* About this task *
From the listing below, retype exactly the line holding "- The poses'", the line holding "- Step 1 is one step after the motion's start", and the lines between them; skip everything else.

────────────────────────────────────────

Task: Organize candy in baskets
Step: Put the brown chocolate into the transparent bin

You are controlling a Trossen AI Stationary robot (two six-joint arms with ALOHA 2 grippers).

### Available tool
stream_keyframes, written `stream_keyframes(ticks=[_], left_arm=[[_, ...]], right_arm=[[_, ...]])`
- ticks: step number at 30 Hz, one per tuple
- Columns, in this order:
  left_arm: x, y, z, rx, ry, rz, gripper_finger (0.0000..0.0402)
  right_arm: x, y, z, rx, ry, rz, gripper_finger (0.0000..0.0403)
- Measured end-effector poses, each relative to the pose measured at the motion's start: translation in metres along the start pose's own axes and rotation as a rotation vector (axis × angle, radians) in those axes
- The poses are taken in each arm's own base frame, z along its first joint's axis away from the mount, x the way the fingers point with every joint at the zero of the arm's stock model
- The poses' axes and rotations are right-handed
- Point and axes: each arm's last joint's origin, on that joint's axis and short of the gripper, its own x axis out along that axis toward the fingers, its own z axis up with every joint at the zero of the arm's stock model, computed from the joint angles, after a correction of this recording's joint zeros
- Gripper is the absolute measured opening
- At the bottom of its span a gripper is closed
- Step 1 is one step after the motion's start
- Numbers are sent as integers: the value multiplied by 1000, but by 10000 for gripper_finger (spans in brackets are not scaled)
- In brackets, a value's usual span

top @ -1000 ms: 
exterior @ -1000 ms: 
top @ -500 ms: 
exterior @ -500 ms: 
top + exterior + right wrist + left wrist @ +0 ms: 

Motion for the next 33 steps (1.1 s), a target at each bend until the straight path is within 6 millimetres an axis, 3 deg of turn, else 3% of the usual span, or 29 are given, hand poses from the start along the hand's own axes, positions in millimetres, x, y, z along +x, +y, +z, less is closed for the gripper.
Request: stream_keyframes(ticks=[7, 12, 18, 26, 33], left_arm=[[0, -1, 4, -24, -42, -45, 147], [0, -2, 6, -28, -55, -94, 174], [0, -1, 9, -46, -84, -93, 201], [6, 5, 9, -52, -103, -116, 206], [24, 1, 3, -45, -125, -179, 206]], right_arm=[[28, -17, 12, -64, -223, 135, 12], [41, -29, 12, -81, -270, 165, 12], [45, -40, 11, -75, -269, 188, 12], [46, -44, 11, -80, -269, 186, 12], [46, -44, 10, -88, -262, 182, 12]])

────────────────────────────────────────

* Solution below *
- The poses' axes and rotations are right-handed
- Point and axes: each arm's last joint's origin, on that joint's axis and short of the gripper, its own x axis out along that axis toward the fingers, its own z axis up with every joint at the zero of the arm's stock model, computed from the joint angles, after a correction of this recording's joint zeros
- Gripper is the absolute measured opening
- At the bottom of its span a gripper is closed
- Step 1 is one step after the motion's start

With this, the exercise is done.